The download: Virginia legislature approves tech-friendly measures
Virginia's legislature wrapped up its session last week, passing to the governor's desk a budget and a host of bills that members of the commonwealth's biotechnology and high-tech industries have heralded as making the state more competitive with its neighbors.
A research and development tax credit that reimburses companies for some of the expenses associated with bringing new technologies to market was allotted $5 million, while other funds designed to match federal grants or provide investments tallied $10 million. The budget and bills still require Republican Gov. Robert F. McDonnell's signature.
Advocates said the measures allow Virginia to better compete with neighboring Maryland and North Carolina, which have made state incentives for research-intensive technology companies more of a priority. But while Virginia could now have a new bargaining chip to attract companies and grow those already there, the other states are not standing pat.
For instance, the Maryland General Assembly, whose session continues into April, is mulling over InvestMaryland, a proposal that would shore up $100 million for tech companies and that Gov. Martin O'Malley (D) has made a cornerstone of his economic growth plan.
Still, members of the Northern Virginia Technology Council and the Virginia Biotechnology Association called the session a resounding win. That's particularly true if one views the last few years together, they said.
Among the measures approved by the General Assembly:
-- R&D Tax Credits: The budget designates $5 million to help offset the expenses associated with running biotech and other research-intensive companies. It's the first time the commonwealth has approved such credits. But the $5 million will likely be stretched thin and could have minimal benefit as every company that qualifies is entitled to a check.
"We're grateful for this and if it is massively oversubscribed then that's a great argument to take back to the General Assembly next year and say this needs even greater resources attached to it," said VaBIO Executive Director Mark Herzog.
-- CIT "Gap" Fund: The state's Center for Innovative Technology makes early-stage investments in companies with technology that demonstrates commercial potential. Legislators put $4 million in that fund, building on $1.5 million from 2010.
"It's a positive trend and it shows the state is competing . . . to ensure that we grow our own companies in Virginia," said Josh Levi, NVTC's vice president for policy. "That's the new part for us. We've never really had that focus on us, from the state perspective, on growing our own and cultivating our own."

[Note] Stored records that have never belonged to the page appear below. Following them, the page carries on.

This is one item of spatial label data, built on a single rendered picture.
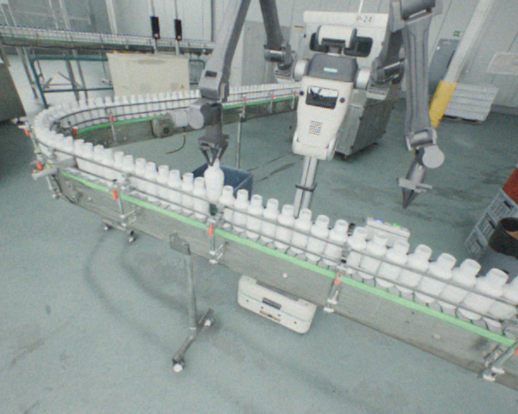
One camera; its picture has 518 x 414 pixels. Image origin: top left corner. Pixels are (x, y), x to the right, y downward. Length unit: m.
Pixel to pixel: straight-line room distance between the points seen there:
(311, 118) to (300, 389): 1.46
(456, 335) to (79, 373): 1.78
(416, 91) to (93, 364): 1.99
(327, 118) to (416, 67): 0.53
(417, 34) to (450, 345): 0.90
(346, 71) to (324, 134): 0.29
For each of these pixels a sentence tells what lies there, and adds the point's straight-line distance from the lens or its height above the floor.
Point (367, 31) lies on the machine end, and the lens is 4.42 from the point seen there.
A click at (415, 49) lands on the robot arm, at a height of 1.65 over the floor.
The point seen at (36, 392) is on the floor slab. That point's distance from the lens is 2.02.
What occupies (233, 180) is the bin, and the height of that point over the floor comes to 0.86.
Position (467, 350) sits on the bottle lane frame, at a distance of 1.10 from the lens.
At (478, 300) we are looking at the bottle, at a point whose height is 1.08.
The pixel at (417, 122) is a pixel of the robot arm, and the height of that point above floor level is 1.46.
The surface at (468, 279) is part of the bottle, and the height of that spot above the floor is 1.13.
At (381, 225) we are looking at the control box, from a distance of 1.02.
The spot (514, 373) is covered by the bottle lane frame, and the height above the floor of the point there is 0.89.
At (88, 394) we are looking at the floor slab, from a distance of 1.90.
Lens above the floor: 1.64
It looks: 33 degrees down
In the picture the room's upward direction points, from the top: 6 degrees clockwise
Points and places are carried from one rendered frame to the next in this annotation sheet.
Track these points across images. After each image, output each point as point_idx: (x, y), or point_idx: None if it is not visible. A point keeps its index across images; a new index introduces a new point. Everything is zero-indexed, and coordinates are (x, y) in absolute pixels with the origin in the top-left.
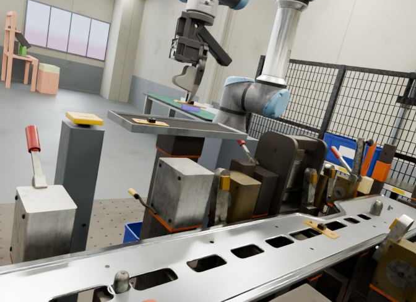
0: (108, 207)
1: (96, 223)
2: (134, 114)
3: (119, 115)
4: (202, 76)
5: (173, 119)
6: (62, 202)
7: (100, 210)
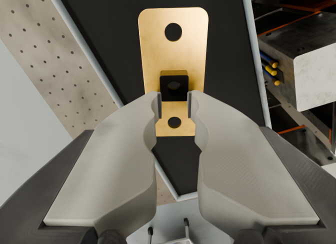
0: (40, 57)
1: (84, 68)
2: (159, 166)
3: (187, 185)
4: (320, 167)
5: (107, 78)
6: (328, 170)
7: (52, 65)
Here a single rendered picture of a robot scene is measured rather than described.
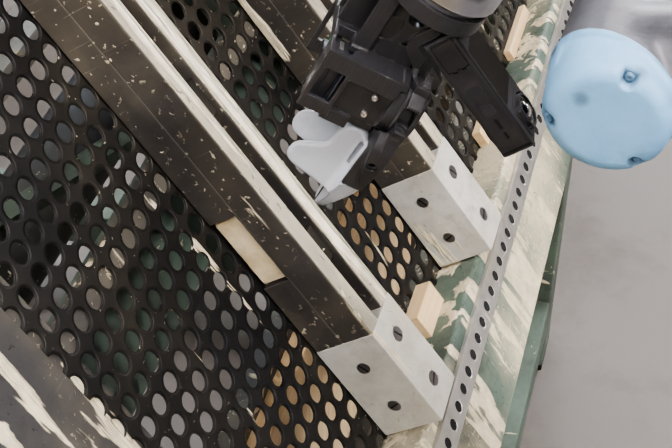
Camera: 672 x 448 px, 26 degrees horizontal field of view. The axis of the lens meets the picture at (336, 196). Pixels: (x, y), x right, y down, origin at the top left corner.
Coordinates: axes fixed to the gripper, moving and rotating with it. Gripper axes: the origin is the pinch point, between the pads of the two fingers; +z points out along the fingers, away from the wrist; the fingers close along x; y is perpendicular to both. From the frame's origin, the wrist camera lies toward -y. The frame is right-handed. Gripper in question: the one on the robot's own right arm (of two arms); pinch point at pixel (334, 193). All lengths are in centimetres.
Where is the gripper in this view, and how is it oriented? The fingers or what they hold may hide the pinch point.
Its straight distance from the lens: 110.2
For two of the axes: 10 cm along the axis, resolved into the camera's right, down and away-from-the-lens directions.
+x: -0.8, 6.4, -7.6
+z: -4.6, 6.5, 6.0
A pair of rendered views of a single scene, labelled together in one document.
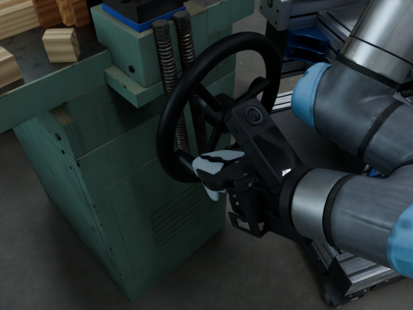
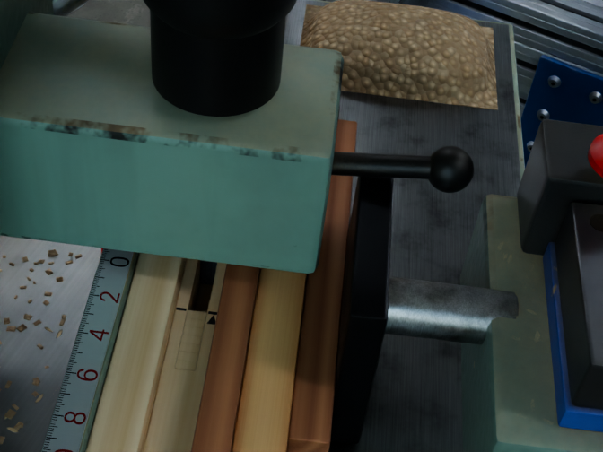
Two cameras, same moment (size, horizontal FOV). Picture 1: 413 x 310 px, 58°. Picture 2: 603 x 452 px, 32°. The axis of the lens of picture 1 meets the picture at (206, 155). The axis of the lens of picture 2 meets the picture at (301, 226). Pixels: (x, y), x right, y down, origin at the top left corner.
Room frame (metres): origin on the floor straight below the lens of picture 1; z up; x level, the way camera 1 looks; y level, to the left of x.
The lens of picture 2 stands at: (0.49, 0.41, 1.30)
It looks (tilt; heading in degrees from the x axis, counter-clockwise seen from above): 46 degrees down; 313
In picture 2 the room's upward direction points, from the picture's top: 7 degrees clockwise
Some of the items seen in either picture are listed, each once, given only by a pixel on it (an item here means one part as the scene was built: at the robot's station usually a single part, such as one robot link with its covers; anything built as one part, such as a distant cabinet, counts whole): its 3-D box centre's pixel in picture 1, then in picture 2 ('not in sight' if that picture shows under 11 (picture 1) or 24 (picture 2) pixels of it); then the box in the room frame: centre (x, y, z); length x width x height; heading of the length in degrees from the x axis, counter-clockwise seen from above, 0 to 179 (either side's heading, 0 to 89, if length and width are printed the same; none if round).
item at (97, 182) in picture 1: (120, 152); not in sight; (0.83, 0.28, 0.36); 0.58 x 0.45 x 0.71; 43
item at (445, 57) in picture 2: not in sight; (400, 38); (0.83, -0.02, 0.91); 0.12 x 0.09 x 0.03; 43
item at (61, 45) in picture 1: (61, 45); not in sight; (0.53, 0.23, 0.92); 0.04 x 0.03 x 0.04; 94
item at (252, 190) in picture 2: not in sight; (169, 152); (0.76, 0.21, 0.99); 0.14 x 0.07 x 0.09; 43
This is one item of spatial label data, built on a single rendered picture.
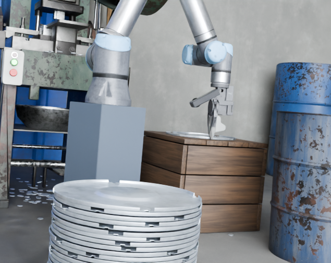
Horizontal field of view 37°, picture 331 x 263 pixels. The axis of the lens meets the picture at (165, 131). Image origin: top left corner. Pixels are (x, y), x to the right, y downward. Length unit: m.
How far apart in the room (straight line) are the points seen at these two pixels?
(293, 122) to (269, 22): 2.86
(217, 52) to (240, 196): 0.58
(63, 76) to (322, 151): 1.14
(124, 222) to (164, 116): 3.08
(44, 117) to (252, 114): 2.41
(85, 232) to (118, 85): 0.80
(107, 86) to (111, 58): 0.09
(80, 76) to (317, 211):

-- Commonwealth Research and Commercialization Fund: The CRCF, which had not been funded in the past, saw $6 million added to its coffers this session. Of that portion, $2 million is earmarked to match federal grants made by the National Institutes of Health through the SBIR program. The remainder is to invest in companies that generate jobs.
Bits and bytes
-- USA Mobility has seen its revenue streams erode over the last decade as much of its paging business was overtaken by the proliferation of cell phones. So the Springfield-based company is aiming to stem the tide with a $163.3 million deal to acquire Eden Prairie, Minn.-based Amcom Software. Amcom helps hospitals to integrate their communication across devices, such as smartphones, pagers and tablets.
-- January's snow storm forced the Northern Virginia Technology Council to postpone a ceremony for its annual Navigator Awards, which honor members of the business community who aid entrepreneurs. Steve Meltzer, a partner at Pillsbury Winthrop Shaw Pittman, bested two others to claim this year's Navigator Award. The Lifetime Navigator and Organizational Navigator awards were presented to Grotech's Don Rainey and Junior Achievement of the National Capital Area, respectively.